CRÍTICA TEATRO

EL PEQUEÑO PONI. Compañía: Producciones Faraute (Madrid). Autor: Paco Bezerra. Dirección: Luis Luque. Intérpretes: María Adánez y Roberto Enríquez. Escenografía: Mónica Boromello. Vídeoescena: Juan José Cañadas. Lugar: Teatro Gayarre. Fecha: Domingo 17 de abril. Público: Quinientos cincuenta espectadores.

Más bulla que bulling

Un aplauso continuado y cálido y numeroso público en el hall del teatro al acabar la función para asistir al encuentro con el equipo artístico de El pequeño poni evidenciaron que la obra gustó, lo cual no deja de sorprender siendo en su conjunto un despropósito de texto, dirección y concepción global del espectáculo. Así que quizá se pueda achacar la buena acogida a que el tema –el bulling o acoso escolar– toca muchas fibras sensibles y a la interpretación de los dos actores. El trabajo de María Adánez (la vimos el año pasado en el mismo escenario en Insolación) y Roberto Enríquez (rostro popular tras su paso por las series Isabel, La Duquesa o La señora) es muy bueno, excelente teniendo en cuenta el texto con el que tienen que apechugar.

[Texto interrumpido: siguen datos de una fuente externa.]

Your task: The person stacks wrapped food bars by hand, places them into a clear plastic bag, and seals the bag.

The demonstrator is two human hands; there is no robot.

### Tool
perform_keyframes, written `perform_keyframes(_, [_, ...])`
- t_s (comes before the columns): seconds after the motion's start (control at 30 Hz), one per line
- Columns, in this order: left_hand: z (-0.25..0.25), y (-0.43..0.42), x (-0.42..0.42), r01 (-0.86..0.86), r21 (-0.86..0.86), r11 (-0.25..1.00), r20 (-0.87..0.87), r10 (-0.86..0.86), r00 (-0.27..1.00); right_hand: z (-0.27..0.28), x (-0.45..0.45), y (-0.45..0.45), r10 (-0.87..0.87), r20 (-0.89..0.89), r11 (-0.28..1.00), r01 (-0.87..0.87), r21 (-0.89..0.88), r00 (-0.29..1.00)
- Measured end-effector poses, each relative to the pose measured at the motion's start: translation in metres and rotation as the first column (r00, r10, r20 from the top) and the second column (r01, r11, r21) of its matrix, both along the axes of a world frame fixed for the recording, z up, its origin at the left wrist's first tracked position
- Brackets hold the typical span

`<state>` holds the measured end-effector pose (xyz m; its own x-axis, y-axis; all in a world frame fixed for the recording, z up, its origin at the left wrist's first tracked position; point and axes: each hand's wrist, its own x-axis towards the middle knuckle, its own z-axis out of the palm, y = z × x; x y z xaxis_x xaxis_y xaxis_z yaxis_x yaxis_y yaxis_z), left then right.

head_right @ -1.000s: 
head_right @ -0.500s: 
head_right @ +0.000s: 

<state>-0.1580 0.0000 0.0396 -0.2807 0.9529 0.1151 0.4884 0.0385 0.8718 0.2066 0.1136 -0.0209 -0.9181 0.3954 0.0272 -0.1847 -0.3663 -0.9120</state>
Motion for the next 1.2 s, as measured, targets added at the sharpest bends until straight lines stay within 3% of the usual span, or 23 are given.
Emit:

La obra está basada en un hecho real, sucedido en Estados Unidos, sociedad cuyos usos, costumbres y universo mental están algo alejados de nuestra cotidianeidad. Y esto es importante, porque una vez vista la representación, se nota que se recalca en el programa de mano como comodín justificativo, porque es evidente que el autor no ha logrado que la verdad que nos cuenta parezca verosímil, que es lo importante cuando se escribe drama. Escuchas a la madre, desde la segunda escena, cuando se entra en materia, y te parece una perfecta gilipollas, pues es imposible entender una reacción así cuando su hijo está siendo acosado y agredido en el colegio ante la pasividad del profesorado. No te lo crees. Suena tan a falso como ver a los padres cenar en casa con tacones ella y vestido de calle él, en uno de los numerosos errores de dirección del montaje, que se hubieran perdonado si más adelante no actuaran descalzos.

Crece la discusión de la pareja sobre cómo afrontar el problema, con sus diálogos delirantes respecto de la maletita que viene y va, y entonces el autor se saca un joker de la manga con el que tratar de justificar la incomprensible actitud de la madre: es que no soporta ver que el niño, de 10 años, sea homosexual. Además de sacarnos del tema del bulling, que es a lo que estábamos, permite unas escenitas muy “sentidas” de remordimiento materno que aspiran a ser profundas. Luego le tocará al padre entrar en crisis (seguido de su momento de redención, por supuesto) por haberle engañado a ella cuando discutieron sobre la conveniencia de sacar o no al niño del cole, justo cuando el pobrecico, siempre en off, cae en coma sin razones médicas aparentes (o explicadas, que no se sabe qué es peor). Finalmente, llega el desenlace, el momento ya totalmente surrealista, un gratuito y enervante cambio de género que lleva del teatro realista al cuento de hadas y que incluye una poética entre ñoña y ridícula, cuando la reconciliación de la pareja saca al niño del estado cataléptico. Aunque tampoco se diga del todo porque un final “abierto” siempre queda guay.

Y solos frente al público, dos estupendos actores que tratan de dar verdad al tebeo, a pesar de que lidian con escenas muy breves que exigen volcar emociones muy sentidas, con el riesgo de llevarlas siempre al límite del grito. Y rodeados además de una escenografía ampulosa que rema en contra del intimismo que la historia pide, sobre la que se proyectan imágenes bellas pero obvias. El audiovisual como subrayado aparece aquí como un recurso manido del que se tira cuando no se sabe contar mejor un drama sobre el papel de gran potencia dramática.

POR Víctor Iriarte. Publicado en Diario de Noticias de Navarra el miércoles 20 de abril de 2016.